• Task description:
Look for "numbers" in every line of the listing. Copy the lines that have it.

• Dataset content:
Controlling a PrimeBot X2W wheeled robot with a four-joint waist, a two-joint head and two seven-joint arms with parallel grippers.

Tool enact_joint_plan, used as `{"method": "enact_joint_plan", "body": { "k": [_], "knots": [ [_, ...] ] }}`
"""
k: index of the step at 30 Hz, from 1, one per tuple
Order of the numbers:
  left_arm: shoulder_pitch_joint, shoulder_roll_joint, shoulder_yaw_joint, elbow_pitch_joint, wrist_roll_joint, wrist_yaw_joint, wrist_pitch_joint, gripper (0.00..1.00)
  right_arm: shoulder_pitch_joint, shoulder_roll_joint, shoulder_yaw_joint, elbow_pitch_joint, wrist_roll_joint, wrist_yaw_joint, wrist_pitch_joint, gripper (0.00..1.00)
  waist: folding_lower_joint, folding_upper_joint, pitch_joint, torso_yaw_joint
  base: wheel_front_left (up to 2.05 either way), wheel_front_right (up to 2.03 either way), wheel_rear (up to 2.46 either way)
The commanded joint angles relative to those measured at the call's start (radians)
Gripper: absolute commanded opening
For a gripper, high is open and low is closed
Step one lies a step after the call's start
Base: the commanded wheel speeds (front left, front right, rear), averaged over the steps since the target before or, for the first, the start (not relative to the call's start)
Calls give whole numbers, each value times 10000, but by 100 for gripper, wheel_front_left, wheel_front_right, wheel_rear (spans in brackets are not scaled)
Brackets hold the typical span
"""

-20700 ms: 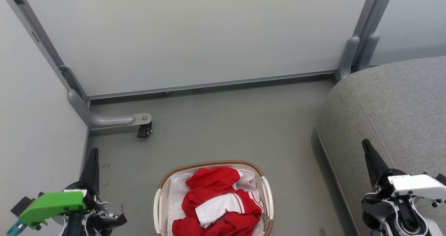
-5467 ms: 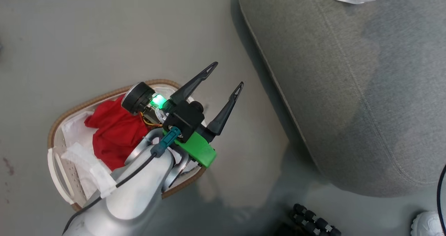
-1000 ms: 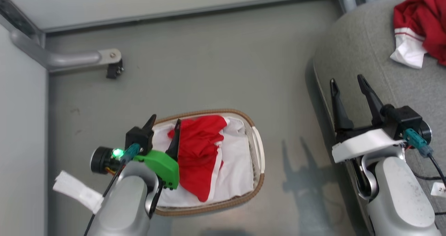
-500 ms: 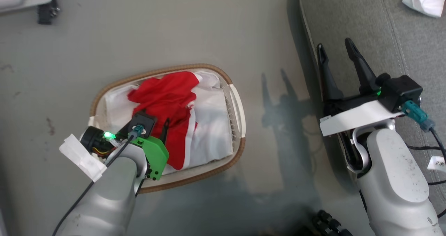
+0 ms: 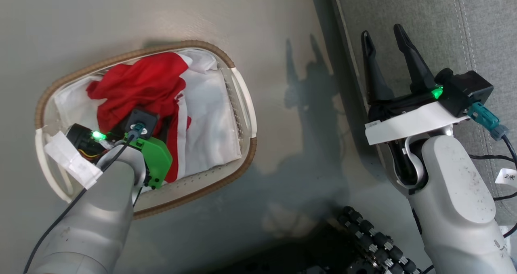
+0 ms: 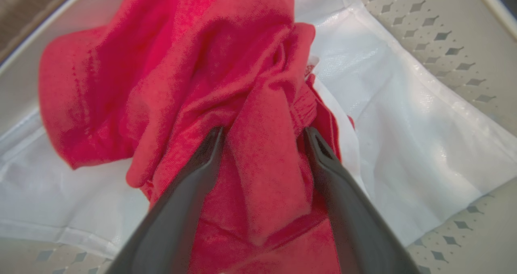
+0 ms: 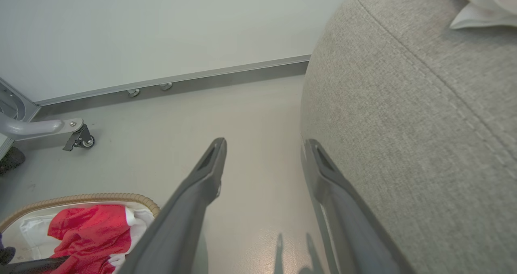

• Task response:
Order of the numbers:
Calls give whole numbers, each value times 10000, but by 100 for gripper, wheel_front_left, wheel_front_right, wheel_rear (spans in brackets are not scaled)

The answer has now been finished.